#### [Problem description]
The response should be the lines of the data, starting at the first and ending at the one that contains "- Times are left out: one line", copied without change.

#### [Records provided]
________________
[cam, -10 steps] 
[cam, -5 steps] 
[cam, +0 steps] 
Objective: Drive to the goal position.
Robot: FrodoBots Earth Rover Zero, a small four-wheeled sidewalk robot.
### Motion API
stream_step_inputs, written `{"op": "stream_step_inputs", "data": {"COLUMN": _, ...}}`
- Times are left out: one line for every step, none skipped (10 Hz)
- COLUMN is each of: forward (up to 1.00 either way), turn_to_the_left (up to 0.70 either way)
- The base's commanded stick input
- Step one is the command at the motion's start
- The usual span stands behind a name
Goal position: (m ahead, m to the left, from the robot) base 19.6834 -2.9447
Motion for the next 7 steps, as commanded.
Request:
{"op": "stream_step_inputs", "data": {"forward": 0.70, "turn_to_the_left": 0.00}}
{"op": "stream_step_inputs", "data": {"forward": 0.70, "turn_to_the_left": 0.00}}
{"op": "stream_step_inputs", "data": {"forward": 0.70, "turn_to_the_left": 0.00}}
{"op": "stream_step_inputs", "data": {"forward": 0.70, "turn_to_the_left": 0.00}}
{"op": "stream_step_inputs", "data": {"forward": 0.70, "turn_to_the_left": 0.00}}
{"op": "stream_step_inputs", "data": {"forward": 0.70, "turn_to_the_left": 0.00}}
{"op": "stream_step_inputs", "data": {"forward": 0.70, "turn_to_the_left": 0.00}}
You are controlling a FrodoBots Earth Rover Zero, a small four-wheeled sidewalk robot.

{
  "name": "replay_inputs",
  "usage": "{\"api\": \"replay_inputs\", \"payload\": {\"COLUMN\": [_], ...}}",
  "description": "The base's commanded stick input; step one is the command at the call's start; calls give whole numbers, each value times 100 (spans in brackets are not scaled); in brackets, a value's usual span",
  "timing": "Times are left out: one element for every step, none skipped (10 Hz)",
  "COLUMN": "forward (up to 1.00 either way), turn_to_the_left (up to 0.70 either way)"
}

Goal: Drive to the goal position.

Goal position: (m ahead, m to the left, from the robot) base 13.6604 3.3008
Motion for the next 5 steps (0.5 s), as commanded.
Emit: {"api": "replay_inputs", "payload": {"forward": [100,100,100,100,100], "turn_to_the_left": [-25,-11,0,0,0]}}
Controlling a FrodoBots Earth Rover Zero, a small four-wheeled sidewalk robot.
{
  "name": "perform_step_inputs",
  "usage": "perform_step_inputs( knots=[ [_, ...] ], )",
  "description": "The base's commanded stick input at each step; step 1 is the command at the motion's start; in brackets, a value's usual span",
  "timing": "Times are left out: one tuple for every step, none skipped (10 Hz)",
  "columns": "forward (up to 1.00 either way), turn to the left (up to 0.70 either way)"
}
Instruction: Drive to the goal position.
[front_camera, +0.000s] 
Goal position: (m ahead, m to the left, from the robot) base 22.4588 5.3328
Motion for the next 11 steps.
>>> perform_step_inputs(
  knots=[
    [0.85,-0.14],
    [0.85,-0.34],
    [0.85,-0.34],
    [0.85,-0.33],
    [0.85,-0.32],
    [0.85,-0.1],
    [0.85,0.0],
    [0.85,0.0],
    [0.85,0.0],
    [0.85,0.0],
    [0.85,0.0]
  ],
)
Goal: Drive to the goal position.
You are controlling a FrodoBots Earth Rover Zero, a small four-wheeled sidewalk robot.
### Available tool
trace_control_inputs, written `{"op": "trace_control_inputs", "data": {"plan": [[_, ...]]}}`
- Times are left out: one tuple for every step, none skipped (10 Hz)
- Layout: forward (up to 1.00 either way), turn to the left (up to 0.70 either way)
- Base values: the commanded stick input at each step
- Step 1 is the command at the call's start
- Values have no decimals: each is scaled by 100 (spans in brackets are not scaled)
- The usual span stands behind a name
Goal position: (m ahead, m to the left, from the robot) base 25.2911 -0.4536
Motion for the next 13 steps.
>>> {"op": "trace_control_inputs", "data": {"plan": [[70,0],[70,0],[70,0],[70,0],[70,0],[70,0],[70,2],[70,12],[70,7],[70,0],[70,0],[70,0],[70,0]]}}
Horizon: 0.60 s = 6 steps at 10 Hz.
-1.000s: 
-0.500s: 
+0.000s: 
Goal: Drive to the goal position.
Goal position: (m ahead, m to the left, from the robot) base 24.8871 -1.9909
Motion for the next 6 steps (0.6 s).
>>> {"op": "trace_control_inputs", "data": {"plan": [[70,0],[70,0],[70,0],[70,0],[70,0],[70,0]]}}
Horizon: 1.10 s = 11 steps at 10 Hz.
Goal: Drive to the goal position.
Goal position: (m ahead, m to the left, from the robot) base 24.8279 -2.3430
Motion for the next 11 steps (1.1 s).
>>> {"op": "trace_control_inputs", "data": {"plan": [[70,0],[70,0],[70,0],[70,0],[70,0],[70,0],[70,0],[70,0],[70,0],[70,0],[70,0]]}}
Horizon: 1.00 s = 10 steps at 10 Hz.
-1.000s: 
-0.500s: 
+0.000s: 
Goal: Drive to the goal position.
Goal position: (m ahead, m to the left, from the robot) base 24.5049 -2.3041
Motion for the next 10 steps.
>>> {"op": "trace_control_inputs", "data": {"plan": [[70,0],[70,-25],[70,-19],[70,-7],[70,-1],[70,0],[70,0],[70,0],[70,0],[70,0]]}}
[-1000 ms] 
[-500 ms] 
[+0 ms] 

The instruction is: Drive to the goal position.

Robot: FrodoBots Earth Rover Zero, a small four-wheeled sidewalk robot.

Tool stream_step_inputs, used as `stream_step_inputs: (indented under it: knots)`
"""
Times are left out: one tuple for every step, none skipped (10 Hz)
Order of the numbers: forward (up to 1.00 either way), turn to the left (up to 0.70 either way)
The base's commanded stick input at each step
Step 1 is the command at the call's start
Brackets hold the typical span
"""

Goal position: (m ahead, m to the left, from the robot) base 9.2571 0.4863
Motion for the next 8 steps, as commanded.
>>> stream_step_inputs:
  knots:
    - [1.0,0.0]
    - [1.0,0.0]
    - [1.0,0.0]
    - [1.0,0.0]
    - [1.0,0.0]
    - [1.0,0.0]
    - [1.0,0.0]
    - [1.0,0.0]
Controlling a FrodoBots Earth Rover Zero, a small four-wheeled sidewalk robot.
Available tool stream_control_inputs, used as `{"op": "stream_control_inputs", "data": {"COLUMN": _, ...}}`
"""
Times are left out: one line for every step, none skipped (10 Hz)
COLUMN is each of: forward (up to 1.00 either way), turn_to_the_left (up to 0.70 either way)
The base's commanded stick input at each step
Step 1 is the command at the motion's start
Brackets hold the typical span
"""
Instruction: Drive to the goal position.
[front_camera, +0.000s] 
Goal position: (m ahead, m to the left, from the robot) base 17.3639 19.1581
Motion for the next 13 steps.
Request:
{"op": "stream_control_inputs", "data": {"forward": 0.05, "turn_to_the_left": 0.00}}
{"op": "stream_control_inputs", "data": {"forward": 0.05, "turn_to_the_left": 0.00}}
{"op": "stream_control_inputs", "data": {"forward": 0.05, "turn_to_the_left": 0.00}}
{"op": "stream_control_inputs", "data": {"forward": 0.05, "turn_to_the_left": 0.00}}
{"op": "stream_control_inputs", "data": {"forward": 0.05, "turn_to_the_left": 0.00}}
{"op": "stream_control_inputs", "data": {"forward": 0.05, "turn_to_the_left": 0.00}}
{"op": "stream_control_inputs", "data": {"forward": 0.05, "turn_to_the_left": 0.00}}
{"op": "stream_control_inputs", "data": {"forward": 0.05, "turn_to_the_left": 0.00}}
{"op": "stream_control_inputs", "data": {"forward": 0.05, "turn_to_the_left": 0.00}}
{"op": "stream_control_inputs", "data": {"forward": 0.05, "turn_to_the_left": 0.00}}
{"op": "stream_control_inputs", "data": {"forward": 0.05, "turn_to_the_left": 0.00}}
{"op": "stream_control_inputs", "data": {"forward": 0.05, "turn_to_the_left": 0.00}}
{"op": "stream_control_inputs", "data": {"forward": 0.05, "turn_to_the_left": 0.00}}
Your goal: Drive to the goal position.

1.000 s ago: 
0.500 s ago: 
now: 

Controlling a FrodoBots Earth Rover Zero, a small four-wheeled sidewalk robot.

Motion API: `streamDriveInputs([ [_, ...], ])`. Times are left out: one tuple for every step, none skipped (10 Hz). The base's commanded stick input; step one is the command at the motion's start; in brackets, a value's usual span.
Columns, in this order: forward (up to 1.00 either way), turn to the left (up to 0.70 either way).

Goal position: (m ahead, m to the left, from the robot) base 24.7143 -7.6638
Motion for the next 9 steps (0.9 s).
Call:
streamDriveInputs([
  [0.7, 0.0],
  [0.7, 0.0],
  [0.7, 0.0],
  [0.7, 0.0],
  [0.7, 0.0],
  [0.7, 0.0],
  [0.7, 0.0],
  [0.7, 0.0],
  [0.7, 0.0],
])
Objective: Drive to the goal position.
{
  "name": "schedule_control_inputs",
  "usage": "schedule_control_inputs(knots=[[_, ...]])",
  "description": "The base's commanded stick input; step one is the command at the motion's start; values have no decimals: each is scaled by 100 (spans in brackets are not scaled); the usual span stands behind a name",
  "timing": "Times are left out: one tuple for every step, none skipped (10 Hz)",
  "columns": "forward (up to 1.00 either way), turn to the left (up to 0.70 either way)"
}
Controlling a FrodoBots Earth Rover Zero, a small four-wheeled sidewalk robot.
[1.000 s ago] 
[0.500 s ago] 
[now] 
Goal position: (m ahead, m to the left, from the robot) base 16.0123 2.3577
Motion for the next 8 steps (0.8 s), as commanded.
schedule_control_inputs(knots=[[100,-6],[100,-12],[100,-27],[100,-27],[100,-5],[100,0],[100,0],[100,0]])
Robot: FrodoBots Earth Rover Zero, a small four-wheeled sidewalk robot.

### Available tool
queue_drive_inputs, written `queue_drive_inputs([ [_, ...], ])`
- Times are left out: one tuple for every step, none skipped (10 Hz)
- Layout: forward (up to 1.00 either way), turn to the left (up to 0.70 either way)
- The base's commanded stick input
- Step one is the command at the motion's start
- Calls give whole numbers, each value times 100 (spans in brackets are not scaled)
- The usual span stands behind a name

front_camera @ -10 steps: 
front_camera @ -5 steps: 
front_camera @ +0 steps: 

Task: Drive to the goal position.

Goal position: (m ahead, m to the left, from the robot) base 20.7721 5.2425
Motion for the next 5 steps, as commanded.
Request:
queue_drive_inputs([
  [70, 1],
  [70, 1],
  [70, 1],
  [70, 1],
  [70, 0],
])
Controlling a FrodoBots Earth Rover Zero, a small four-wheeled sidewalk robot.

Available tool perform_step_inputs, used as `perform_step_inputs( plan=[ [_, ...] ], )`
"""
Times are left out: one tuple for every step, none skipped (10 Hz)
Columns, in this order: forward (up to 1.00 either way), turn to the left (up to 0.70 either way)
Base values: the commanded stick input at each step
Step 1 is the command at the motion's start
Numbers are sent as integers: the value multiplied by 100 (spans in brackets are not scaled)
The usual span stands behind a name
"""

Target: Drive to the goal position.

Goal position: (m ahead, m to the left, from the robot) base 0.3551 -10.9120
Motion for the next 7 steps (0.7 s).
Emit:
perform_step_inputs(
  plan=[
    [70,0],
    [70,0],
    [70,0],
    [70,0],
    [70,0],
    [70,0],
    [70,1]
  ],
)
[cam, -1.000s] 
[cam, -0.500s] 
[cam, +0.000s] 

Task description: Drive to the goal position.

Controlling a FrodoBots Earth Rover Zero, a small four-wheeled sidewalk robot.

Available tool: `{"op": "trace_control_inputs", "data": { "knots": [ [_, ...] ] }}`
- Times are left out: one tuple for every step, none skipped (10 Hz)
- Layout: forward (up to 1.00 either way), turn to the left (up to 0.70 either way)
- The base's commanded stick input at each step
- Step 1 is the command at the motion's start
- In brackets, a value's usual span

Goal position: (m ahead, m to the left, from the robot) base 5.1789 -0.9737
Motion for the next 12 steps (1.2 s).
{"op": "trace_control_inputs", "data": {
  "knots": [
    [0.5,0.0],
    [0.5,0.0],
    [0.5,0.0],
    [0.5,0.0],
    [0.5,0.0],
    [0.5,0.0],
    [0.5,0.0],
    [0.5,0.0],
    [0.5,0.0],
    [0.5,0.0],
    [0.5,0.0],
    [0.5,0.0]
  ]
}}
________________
#### [Response area]
[cam, -10 steps] 
[cam, -5 steps] 
[cam, +0 steps] 
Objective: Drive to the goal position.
Robot: FrodoBots Earth Rover Zero, a small four-wheeled sidewalk robot.
### Motion API
stream_step_inputs, written `{"op": "stream_step_inputs", "data": {"COLUMN": _, ...}}`
- Times are left out: one line for every step, none skipped (10 Hz)

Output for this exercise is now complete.